Evolution is an incredible thing. We all learn about it in school, well, MOST schools, but we still don't have a full grasp of what it means or how it works. Most people seem to get at least a small part of it wrong when trying to explain it. At its most simple, it is that creatures change over time to suit their environments.
The way we see evolution manifest in animals can take hundreds or thousands of years. Look at the fact that we evolved from monkeys. That didn't happen overnight, or even over a generation. A lot of things had to go right for evolution to take place to turn us from hairy apes into what we are today.
This story is all about the amazing evolution of caterpillars and butterflies. The fact that disgusting caterpillars turn into beautiful butterflies has been the subject of much poeticism, but there is something even more incredible about butterflies. That they have evolved to eat poison that was designed to kill them.
There is a strange thing about the diet of the caterpillar for the monarch butterfly. They only eat milkweed which is a poisonous plant. In fact, it should kill the caterpillar, however, it is their best defense in life. Caterpillars eat plenty of the plant and then store the poison in their bodies so that hungry birds think twice before eating them.
Scientists have known about this odd part of caterpillar biology for a long time, however, they haven't been able to figure out exactly how their evolution has led to this ability until now. There are three genetic mutations that caused the caterpillar to evolve this resistance, and in fact, scientists introduced these mutations to fruit flies and got the same results. The fruit flies were able to eat milk weed.
Biologists were somehow able to use gene-editing technology to mimic evolutionary traits in another insect. Joseph W. Thornton is an evolutionary biologist at the University of Chicago. He says, "the gold standard is to directly test mutations in the organism," and that the study "finally elevates our standards." This could lead to even greater discoveries than this one.
It was 400 million years ago when insects began eating plants. That's what spawned evolutionary traits for botanical defenses. Milkweed creates a toxin known as cardiac glycosides. Enough cardiac glycosides can stop a hear or mess up the nervous system. This is the same poison that African hunters would put on their arrows. There is even an Agatha Christie murder mystery that uses cardiac glycosides from another plant, foxglove. Needless to say, it is a well-known poison.
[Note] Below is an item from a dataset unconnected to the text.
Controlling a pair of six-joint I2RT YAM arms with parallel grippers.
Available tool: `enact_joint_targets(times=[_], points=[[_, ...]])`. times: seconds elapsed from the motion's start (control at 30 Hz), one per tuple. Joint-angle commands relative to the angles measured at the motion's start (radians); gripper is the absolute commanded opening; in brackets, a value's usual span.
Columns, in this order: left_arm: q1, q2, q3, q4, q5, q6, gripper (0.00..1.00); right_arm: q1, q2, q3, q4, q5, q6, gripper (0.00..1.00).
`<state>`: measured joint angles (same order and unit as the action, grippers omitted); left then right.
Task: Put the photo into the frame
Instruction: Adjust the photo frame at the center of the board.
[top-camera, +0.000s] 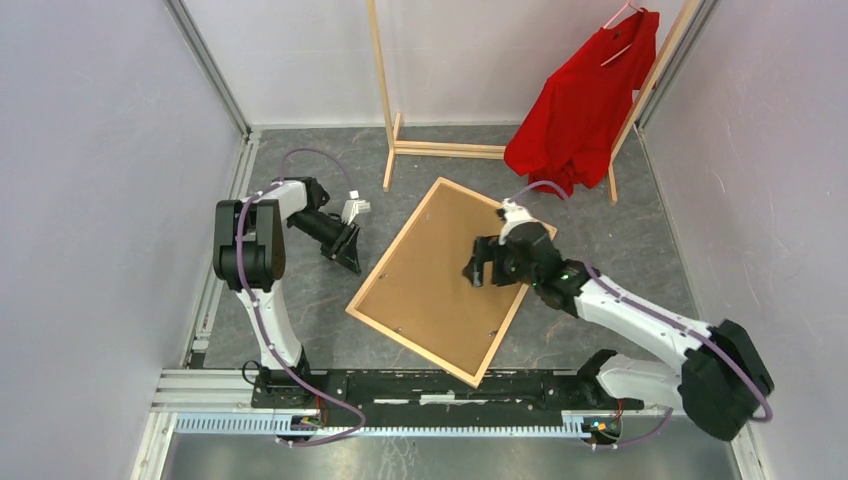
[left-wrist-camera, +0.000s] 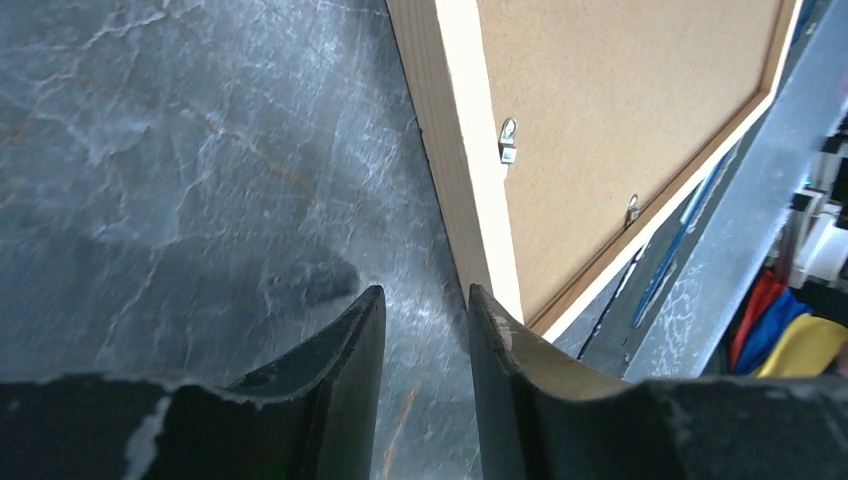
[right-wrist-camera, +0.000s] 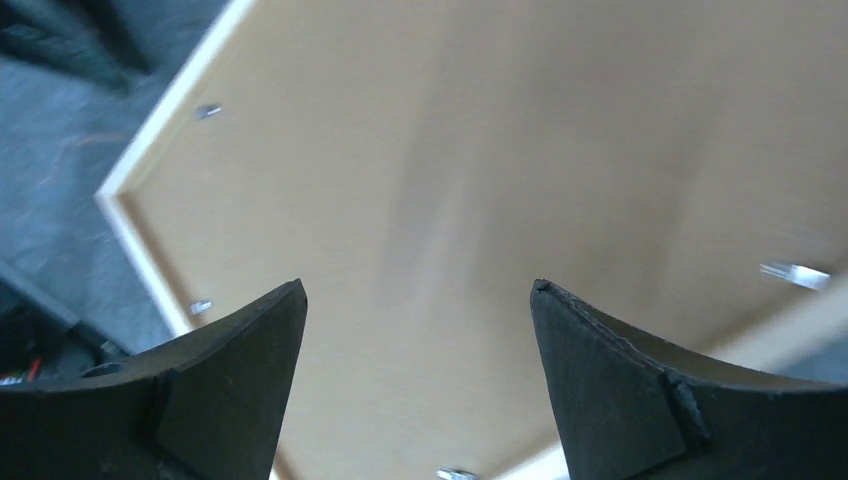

Animal cells have sodium pumps which are essential for them to function. Toxins like cardiac glycosides gum up these sodium pumps. Susanne Dobler is a molecular biologist who says, "It's a very vulnerable point, and plants have targeted it." The sodium pumps are essentially what causes the heart to beat.
Despite how poisonous milkweed is, monarch caterpillars lay their eggs on the plant and eat a ton of it before entering their chrysalis form. As they turn into butterflies, the toxins go to their wings which makes them poisonous. When birds try to eat the monarch butterflies, the bird will vomit them back up. Before you got thinking about trying to replicate this on yourself, it takes several mutations to work together to make this possible. Not every animal can successfully build up the resistance.